Sen. Dean Heller, R-Nev., during a press conference where he announced he will vote no on the proposed GOP healthcare bill at the Grant Sawyer State Office Building on Friday, June 23, 2017 in Las Vegas. 
Erik Verduzco/Las Vegas Review-Journal via AP

Health care fight leaves Nevada’s Heller in an impossible spot


In late June, Senate Republicans unveiled a deeply regressive and unpopular health care plan, and Sen. Dean Heller (R-Nev.) – the only GOP senator up for re-election next year in a state Hillary Clinton won – adopted a bold posture, rejecting his party’s plans.

Indeed, the Nevada Republican made quite a spectacle of his opposition to the GOP legislation, hosting a press conference alongside Gov. Brian Sandoval (R) to denounce his party’s blueprint in no uncertain terms.

But in the days and weeks that followed, Heller started feeling intense pressure from the right, and the senator’s posture on health care started to buckle.

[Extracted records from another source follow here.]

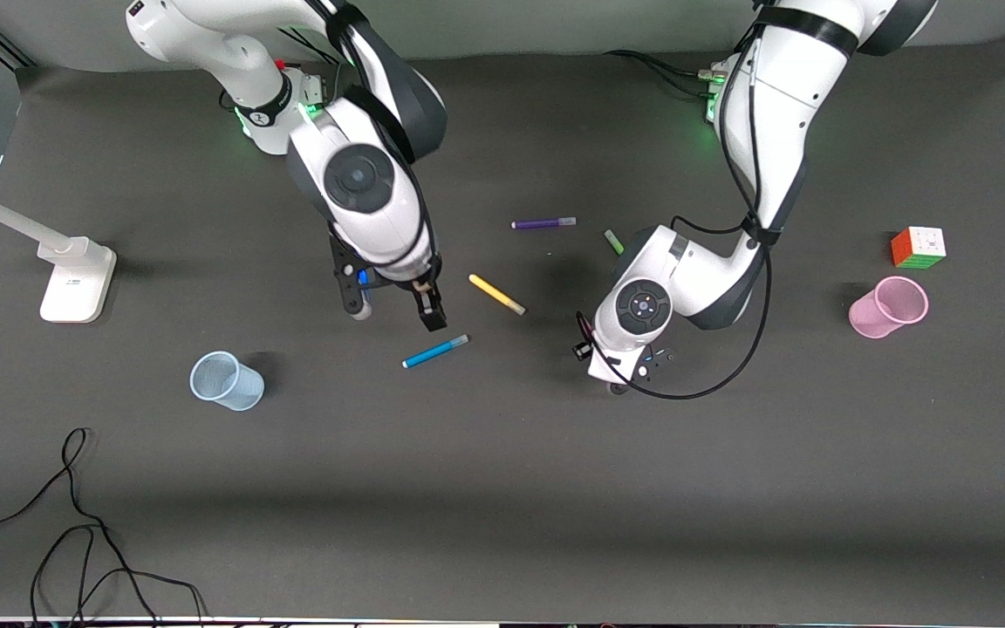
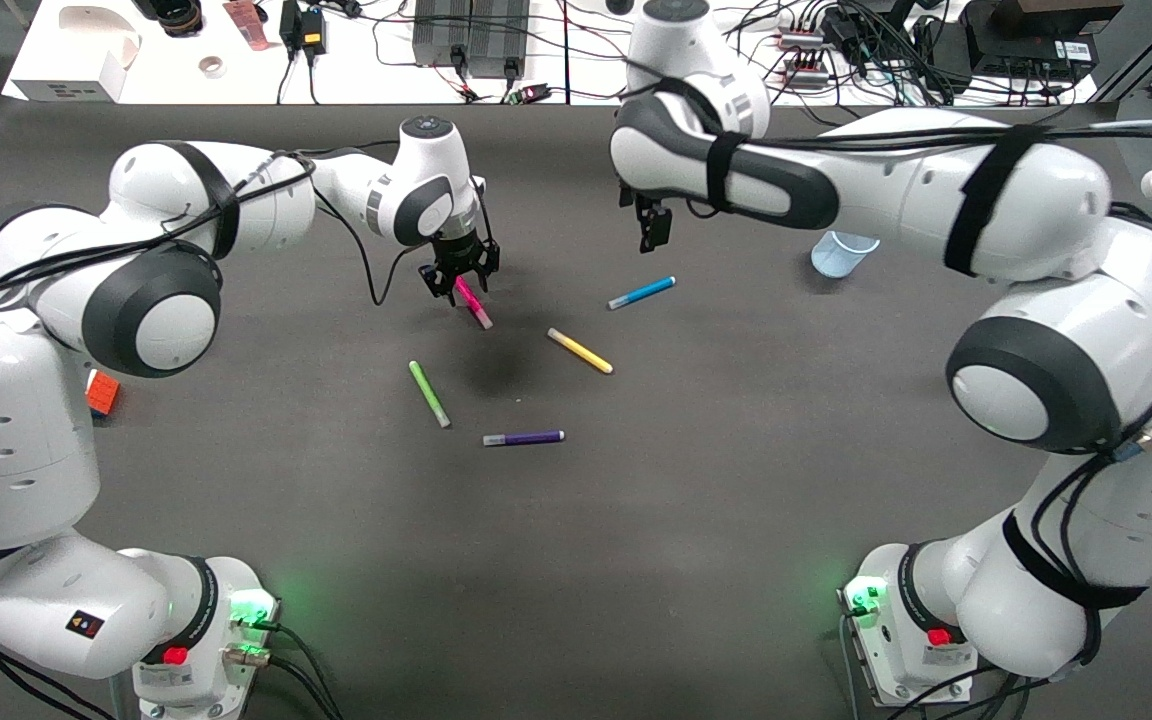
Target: Place pink and blue markers in matching cups
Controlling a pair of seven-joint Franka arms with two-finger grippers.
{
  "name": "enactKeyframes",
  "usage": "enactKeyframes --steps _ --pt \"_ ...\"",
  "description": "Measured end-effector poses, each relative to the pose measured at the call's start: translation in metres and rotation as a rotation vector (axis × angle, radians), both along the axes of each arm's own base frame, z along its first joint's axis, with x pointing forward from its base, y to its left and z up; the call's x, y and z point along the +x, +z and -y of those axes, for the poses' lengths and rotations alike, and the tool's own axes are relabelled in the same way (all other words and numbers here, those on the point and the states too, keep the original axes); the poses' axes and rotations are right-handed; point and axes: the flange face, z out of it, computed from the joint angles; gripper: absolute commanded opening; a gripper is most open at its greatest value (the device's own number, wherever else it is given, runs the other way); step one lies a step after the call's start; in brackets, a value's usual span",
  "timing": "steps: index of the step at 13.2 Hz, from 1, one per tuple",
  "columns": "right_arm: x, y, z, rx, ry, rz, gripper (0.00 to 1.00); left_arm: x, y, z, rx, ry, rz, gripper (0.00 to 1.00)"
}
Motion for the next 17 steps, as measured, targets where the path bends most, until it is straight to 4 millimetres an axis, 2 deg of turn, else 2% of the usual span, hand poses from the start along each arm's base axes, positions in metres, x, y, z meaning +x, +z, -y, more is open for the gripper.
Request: enactKeyframes --steps 2,3,5,6,11,14,15,17 --pt "0.001 -0.031 0.002 0.005 -0.006 0.016 1.0 0.0 -0.003 0.001 -0.004 0.0 0.005 0.64" --pt "-0.001 -0.047 0.004 0.011 -0.01 0.029 1.0 0.0 -0.003 0.001 -0.004 0.0 0.006 0.5" --pt "-0.005 -0.078 0.01 0.013 -0.016 0.043 1.0 0.0 -0.003 0.001 -0.004 0.0 0.007 0.07" --pt "-0.006 -0.094 0.012 0.012 -0.018 0.047 1.0 0.0 -0.003 0.001 -0.004 -0.001 0.007 0.0" --pt "-0.004 -0.174 0.017 -0.003 -0.026 0.061 1.0 0.001 -0.002 0.002 -0.011 0.0 0.019 0.0" --pt "-0.001 -0.192 0.023 -0.015 -0.033 0.057 1.0 0.005 0.004 -0.002 -0.007 -0.015 0.023 0.0" --pt "-0.001 -0.194 0.023 -0.013 -0.034 0.062 1.0 0.009 0.015 -0.007 0.002 -0.043 0.011 0.0" --pt "-0.001 -0.201 0.022 -0.011 -0.032 0.067 1.0 0.019 0.06 -0.03 0.02 -0.126 -0.021 0.0"
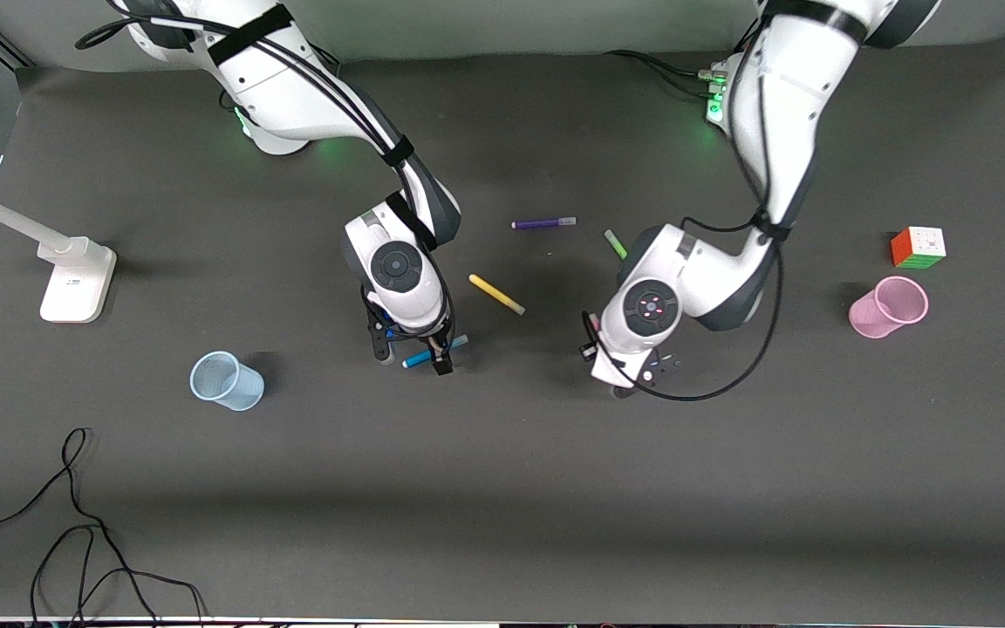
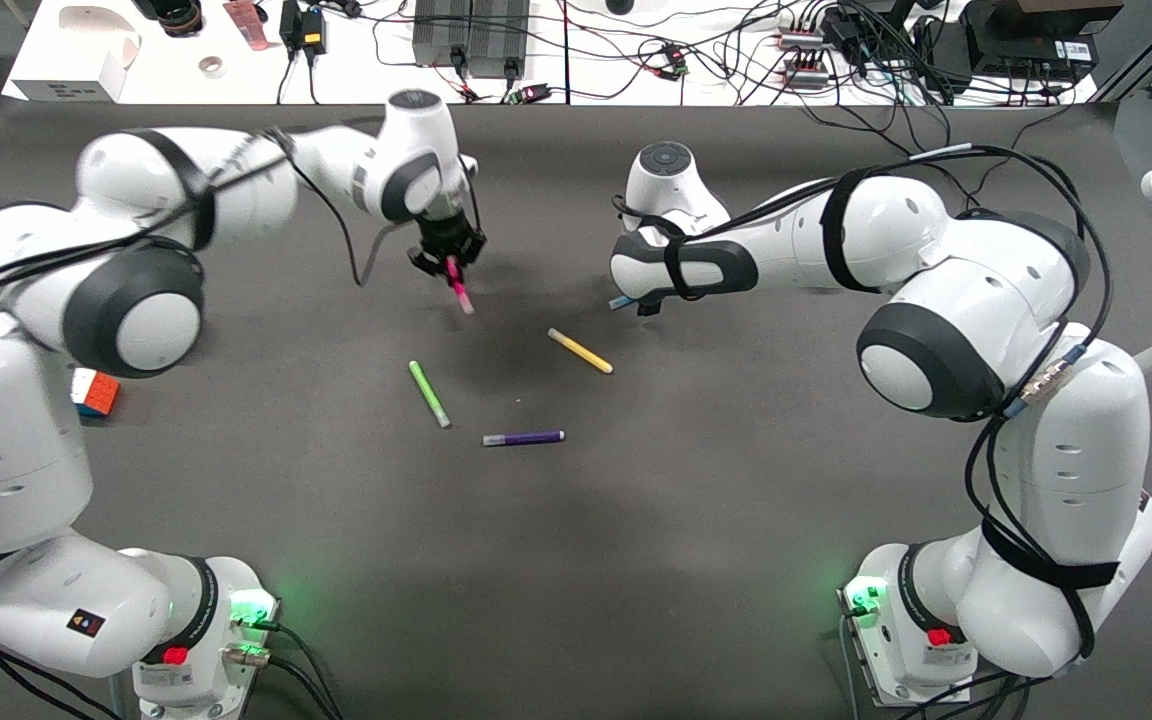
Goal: Place pink and blue markers in matching cups
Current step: 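Lift the blue marker while the left gripper carries the pink marker over the pink cup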
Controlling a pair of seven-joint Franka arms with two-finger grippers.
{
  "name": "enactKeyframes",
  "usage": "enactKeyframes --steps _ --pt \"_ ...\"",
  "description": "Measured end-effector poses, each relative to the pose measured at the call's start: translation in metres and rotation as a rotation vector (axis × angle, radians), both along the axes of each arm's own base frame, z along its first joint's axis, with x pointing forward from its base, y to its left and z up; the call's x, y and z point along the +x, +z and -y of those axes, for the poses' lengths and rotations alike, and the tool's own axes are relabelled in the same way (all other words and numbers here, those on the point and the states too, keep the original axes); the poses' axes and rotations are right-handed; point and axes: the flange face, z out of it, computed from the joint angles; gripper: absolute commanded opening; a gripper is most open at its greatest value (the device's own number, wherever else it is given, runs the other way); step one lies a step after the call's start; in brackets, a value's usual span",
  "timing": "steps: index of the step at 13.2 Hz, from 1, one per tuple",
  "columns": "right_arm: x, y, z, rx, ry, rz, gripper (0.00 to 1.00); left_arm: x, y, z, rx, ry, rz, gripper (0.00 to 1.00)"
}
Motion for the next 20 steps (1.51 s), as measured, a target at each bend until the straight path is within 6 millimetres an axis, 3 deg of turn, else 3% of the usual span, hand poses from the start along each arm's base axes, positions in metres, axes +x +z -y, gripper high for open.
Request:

GOP insiders went so far as to say that Heller could be “bought off.”

When it came time to start casting votes on the Senate floor last week, Heller balked at his party’s “repeal and delay” gambit, but he locked arms with 48 other Republicans and voted for the GOP’s “skinny repeal” plan – which ultimately failed. The Huffington Post’s headline rang true: “What The Hell Was Dean Heller Thinking?”

Sen. Dean Heller blew it.

It’s hard to imagine a more terrible way for a moderate like the Nevada Republican to handle an extremely unpopular piece of legislation like the Senate health care bill, which went down in flames early Friday.

At just about every turn over the past few weeks, the vulnerable senator who faces re-election next year danced haphazardly from one position to the other and everywhere in between. By enthusiastically embracing criticisms of the bill while simultaneously voting to advance it several times, Heller may have seriously damaged his reputation among liberals and conservatives.

There’s fresh evidence that the voters in Nevada have taken note.

Daily Kos yesterday flagged the latest findings from Public Policy Polling, which found Heller with a 22% approval rating in his home state the year ahead of his tough re-election fight.

No matter what, it was going to be challenging for the Nevada Republican to handle his party’s repeal crusade, but as things stand, the fight has left him even weaker than expected.